El Bosque de Tara

Aún con el corazón latiendo con fuerza, Elena decidió que era hora de encontrar las respuestas que tanto tiempo llevaba buscando. Recordó que el barranco de Tara, un lugar envuelto en misterio desde hacía muchos años, había sido el escenario de cientos de historias sobre rituales y magia. Allí, entre las cuevas volcánicas del lugar, se decía que el aquelarre de brujas más poderoso de la isla se había reunido antes de ser traicionado y entregadas todas a la Inquisición.

Una noche, armada con una linterna pequeña y su inseparable grimorio, se adentró sola en el barranco. La luna llena iluminaba el paisaje rocoso a cada paso que daba, y el viento traía consigo un murmullo inquietante, casi humano. Caminó durante horas, guiada por un instinto que no comprendía del todo, pero que siempre había sentido, hasta que llegó a la famosa cueva, oculta tras unos arbustos secos y enormes. Dentro, encontró un altar cubierto de polvo, con restos de velas derretidas y un cuenco de piedra.

Elena se arrodilló frente al altar y, casi sin darse cuenta, comenzó a recitar uno de los conjuros de su libro. Las palabras fluyeron de sus labios como si siempre hubieran estado allí, esperando ser pronunciadas. Entonces, el aire se volvió denso, y una figura comenzó a materializarse ante ella: una mujer de cabellos largos y oscuros, con ojos que parecían pozos sin fondo. Era Ana de Tara.

—Eres la última —dijo la figura con una voz profunda y antigua—. Nuestra sangre sigue viva en ti. Has venido a reclamar lo que siempre nos arrebataron.

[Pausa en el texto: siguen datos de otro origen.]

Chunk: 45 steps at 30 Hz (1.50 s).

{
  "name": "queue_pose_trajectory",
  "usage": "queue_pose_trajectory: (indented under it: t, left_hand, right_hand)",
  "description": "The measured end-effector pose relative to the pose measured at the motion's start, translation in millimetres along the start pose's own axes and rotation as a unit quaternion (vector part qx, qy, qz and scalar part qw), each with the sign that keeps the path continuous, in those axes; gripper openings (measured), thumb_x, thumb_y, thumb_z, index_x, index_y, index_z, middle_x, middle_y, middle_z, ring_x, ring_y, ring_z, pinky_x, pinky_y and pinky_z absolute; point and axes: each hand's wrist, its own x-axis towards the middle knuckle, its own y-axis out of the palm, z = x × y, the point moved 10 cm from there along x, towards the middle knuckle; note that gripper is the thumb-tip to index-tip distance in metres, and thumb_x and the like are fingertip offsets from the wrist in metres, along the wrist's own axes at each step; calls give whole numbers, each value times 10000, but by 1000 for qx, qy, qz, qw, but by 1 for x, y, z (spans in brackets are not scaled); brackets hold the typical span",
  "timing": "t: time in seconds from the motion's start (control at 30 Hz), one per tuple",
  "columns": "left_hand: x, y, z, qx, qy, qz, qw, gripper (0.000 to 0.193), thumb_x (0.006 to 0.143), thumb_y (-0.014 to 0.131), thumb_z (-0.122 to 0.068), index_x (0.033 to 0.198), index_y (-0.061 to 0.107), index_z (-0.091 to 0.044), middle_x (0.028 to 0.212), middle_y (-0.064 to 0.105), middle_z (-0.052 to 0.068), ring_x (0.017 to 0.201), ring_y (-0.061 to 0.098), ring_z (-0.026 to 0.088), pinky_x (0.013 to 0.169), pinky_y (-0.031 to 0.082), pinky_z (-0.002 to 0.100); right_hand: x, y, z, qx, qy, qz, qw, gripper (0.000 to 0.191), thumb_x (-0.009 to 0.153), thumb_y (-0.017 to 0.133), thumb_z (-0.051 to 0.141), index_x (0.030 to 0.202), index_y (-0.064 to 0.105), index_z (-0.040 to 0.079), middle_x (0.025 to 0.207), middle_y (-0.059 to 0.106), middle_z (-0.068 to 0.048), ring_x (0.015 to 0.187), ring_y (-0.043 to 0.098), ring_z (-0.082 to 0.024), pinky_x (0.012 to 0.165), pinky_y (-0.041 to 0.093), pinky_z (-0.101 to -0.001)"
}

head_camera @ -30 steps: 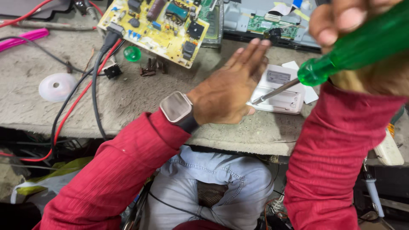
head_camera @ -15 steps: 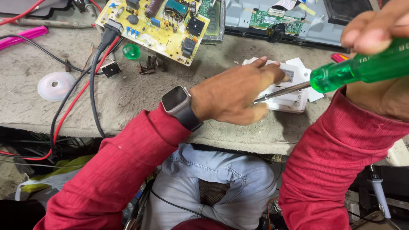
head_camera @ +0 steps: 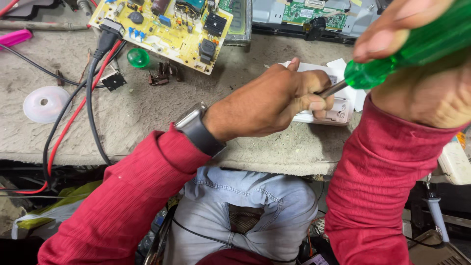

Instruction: The person disassembles a white plastic electronic device using a screwdriver, then uses a soldering iron to attach wires to the internal circuit board. The person handles the device casing, screws, and wires during the process.

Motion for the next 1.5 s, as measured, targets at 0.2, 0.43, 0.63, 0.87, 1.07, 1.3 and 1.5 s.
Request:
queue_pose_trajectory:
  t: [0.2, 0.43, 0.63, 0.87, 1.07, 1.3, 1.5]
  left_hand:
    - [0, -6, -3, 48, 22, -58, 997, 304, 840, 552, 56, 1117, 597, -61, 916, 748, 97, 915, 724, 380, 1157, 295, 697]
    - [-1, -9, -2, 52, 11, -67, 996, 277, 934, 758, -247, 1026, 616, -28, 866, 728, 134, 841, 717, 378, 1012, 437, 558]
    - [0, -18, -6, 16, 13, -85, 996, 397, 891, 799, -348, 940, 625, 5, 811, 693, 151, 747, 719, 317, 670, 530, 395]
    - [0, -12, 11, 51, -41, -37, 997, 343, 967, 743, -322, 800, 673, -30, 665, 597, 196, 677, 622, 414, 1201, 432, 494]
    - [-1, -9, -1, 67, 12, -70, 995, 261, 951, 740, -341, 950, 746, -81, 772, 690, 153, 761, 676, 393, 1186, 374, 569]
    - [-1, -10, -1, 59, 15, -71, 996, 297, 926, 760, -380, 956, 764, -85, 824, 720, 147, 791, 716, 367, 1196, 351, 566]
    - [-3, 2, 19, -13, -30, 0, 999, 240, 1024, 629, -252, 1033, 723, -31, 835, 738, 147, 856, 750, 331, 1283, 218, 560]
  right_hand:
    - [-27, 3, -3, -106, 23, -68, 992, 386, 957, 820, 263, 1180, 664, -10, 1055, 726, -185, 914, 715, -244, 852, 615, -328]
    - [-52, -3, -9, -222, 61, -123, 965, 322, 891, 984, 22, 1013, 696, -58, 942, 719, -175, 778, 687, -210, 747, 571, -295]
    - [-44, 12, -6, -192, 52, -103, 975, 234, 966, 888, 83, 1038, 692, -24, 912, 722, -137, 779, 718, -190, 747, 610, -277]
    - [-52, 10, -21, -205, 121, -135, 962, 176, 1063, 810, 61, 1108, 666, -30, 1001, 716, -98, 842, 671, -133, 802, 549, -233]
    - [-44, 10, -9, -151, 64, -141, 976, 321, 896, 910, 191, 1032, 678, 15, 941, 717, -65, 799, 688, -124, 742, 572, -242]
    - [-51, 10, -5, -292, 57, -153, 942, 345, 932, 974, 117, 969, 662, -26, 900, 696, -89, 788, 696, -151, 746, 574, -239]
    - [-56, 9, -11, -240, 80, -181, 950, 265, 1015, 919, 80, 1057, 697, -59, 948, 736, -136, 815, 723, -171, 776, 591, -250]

Elena intentó hablar, pero no pudo. Una fuerza invisible la mantenía inmóvil mientras veía cómo Ana extendía una mano espectral hacia ella. En ese instante, la joven sintió una oleada de poder recorrer su cuerpo, una energía primitiva que le mostró imágenes de su pasado: mujeres quemadas en la hoguera, manos atadas, gritos en la noche… y entre ellas, Ana, liderando el aquelarre con valentía hasta su último aliento.